TV18 Broadcast Ltd operating profit quadrupled from a year ago for the quarter ended June 2021 driven by a concerted thrust on original content production in the entertainment segment and a resilient TV news business.
The company, which operates a 57-channel network – the broadest in India, also reported an increase in operating margin to 16.2 percent, its highest ever in the June quarter, compared to 5.7 percent a year ago.
Consolidated EBITDA (earnings before interest, taxes, depreciation and amortisation) increased to Rs 188 crore for the quarter ended June 2021 compared to Rs 44 crore a year ago. The first quarter of FY21 was affected by COVID; however, a comparison with the June 2020 quarter also shows a 142 percent increase in operating profits.
The company reported consolidated revenue from operations of Rs 1,155 crore in Q1FY22, up 49 percent compared to Rs 776 crore in same quarter last fiscal year. Consolidated profits after tax jumped significantly to Rs 162 crore driven by the strong operating performance. In the year ago quarter, it was Rs 2 crore.
While domestic ad revenues were hit in the June 2021 quarter by the second wave, the company said it continued to focus on original content product. Thus, it was “able to re-scale ad-revenue to the same levels as in Q1FY20 (which was not impacted by COVID-19 in any manner),” it said in a statement.
The TV news business remained resilient led by a rise in news consumption and digital events replacing physical ones. TV viewership rose 9 percent QoQ led by lockdowns, continuation of original content telecasts.
“News genre viewership jumped 28 percent QoQ led by the second wave and multiple state and elections. The salience and resilience of our fully-pay news-network shone through,” TV18 said.
Entertainment viewership also grew 8 percent QoQ, some of which was contributed by sports. Pay-GEC viewership also grew in single digits across both Hindi and Regional as original programming continued unabated to a large extent, it added.
“Our share of TV entertainment rose further to around 11 percent in Q1FY22, up sharply from a low of around 9.2 percent in Q1FY21,” TV18 said.
Subscription revenues grew 4 percent year-on-year.
“Domestic subscription revenue continued to grow led by expanded tie-ups in TV and Digital (both B2B and B2C), and international subscription remains under stress,” said TV18 Broadcast.
The company also continued to maintain a tight rein on costs.

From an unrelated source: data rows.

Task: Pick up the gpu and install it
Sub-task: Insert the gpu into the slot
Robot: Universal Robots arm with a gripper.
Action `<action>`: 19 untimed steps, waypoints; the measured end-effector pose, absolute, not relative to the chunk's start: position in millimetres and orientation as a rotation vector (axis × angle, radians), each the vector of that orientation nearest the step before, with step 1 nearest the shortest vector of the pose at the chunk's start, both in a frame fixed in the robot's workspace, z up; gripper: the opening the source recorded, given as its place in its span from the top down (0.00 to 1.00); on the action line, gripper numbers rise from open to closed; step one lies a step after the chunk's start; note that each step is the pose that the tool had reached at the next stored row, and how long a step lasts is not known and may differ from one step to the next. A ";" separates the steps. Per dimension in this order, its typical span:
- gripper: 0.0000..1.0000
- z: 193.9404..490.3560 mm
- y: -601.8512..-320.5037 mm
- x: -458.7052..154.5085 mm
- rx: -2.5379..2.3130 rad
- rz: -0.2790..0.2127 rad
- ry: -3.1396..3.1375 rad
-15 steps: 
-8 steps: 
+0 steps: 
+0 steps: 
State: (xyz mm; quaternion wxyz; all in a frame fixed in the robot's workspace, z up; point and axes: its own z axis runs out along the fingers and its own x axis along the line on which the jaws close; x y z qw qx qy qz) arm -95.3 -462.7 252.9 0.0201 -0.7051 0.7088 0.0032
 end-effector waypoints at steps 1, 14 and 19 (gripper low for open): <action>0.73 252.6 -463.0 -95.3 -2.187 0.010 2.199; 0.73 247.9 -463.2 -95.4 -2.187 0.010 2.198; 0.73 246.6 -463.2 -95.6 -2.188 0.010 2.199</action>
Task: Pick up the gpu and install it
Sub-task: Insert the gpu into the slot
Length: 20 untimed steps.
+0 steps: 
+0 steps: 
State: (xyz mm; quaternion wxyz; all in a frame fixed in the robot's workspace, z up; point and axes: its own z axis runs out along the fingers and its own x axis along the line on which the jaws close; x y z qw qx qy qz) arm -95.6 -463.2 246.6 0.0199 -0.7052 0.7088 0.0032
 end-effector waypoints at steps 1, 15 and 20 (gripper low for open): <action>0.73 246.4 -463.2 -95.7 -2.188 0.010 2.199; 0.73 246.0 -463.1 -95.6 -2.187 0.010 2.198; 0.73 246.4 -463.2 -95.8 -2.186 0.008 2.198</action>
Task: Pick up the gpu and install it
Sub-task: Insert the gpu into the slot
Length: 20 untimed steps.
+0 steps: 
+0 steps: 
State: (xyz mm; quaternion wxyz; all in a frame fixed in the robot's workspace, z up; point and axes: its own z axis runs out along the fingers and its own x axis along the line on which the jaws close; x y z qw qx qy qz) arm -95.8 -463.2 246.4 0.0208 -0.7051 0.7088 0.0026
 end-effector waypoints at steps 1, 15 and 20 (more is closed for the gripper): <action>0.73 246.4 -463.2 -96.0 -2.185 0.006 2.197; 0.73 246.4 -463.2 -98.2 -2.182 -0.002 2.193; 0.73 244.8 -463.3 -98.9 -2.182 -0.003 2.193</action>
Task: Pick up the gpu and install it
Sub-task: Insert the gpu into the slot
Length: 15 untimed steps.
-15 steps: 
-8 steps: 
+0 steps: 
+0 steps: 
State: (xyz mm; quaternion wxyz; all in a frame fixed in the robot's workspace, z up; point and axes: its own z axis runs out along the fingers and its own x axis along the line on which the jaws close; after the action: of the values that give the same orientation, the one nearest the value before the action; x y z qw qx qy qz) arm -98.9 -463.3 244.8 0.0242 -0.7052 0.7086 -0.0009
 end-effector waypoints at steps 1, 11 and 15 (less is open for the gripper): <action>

“Consistent controls on costs across business lines led a reduction in group operating expenses, despite cost-pushes in content and distribution. Even compared with Q1FY20, operating expenses fell 14 percent YoY,” the company said.
The tight cost control along with the increase in revenues helped improve margins. The entertainment business margin was healthy at around 17 percent, and news margin at 15 percent.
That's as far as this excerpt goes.